*Exercise goal*. For this exercise, write out the full listing that follows exactly and skip its pictures.

*Data segment*.
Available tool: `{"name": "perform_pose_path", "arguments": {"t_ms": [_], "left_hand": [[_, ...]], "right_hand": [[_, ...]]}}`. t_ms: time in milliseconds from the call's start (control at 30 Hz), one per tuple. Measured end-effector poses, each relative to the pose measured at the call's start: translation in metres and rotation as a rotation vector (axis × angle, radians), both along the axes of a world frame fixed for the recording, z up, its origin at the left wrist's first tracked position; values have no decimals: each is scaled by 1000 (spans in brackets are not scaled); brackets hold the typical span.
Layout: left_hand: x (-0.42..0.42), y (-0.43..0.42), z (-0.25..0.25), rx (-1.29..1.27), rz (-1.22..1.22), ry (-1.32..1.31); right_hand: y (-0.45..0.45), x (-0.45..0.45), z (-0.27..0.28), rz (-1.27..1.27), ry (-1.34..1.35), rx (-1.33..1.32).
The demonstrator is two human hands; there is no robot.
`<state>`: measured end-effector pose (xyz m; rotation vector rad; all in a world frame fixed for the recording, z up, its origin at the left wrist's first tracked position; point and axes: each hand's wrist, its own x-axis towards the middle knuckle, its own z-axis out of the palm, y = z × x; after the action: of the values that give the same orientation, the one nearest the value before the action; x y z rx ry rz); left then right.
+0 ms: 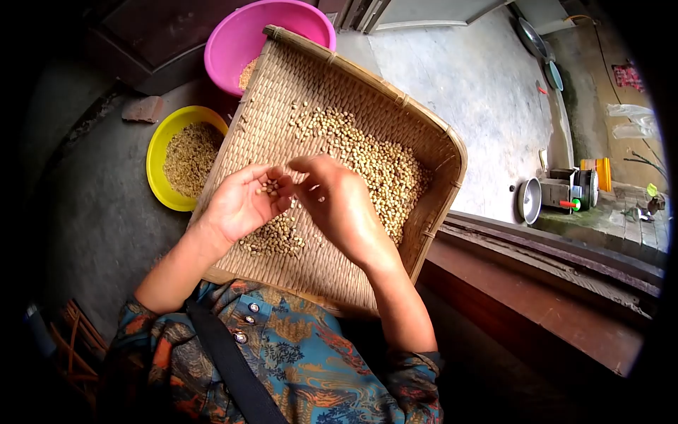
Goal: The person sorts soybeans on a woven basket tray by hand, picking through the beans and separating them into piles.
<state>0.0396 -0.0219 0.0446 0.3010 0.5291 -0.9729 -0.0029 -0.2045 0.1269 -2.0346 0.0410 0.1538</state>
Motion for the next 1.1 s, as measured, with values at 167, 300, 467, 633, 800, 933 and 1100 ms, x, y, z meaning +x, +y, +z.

*Solution*.
Available tool: `{"name": "perform_pose_path", "arguments": {"t_ms": [_], "left_hand": [[_, ...]], "right_hand": [[_, ...]]}}`. t_ms: time in milliseconds from the call's start (control at 30 Hz), one per tuple. Measured end-effector poses, each relative to the pose measured at the call's start: translation in metres and rotation as a rotation vector (axis × angle, radians), both along the axes of a world frame fixed for the recording, z up, its origin at the left wrist's first tracked position; values have no decimals: each is scaled by 1000 (spans in brackets are not scaled); brackets hold the typical span.
Layout: left_hand: x (-0.42..0.42), y (-0.43..0.42), z (-0.25..0.25), rx (-1.29..1.27), rz (-1.22..1.22), ry (-1.32..1.31); right_hand: y (-0.45..0.45), x (-0.45..0.45), z (-0.27..0.28), rz (-1.27..1.27), ry (-1.34..1.35), rx (-1.33..1.32).
The demonstrator is two human hands; there is no robot.
`<state>`: measured end-effector pose (xyz m; rotation vector rad; all in a world frame fixed for the recording, z up, its origin at the left wrist's first tracked position; point and axes: each hand's wrist, its own x-axis towards the middle knuckle, its own z-axis out of the palm, y = z × x; after the action: of the values that give the same orientation, the one nearest the value before the action; x y z rx ry rz); left then right.
+0 ms: 
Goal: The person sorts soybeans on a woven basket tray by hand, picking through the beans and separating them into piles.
<state>0.0396 -0.0219 0.0446 0.3010 0.5291 -0.9729 -0.0029 -0.2045 0.1269 -2.0346 0.0410 0.1538</state>
Motion for the next 1.1 s, as measured, with values at 167, 300, 467, 633, 800, 933 and 1100 ms, x, y, z meaning +x, +y, +z.

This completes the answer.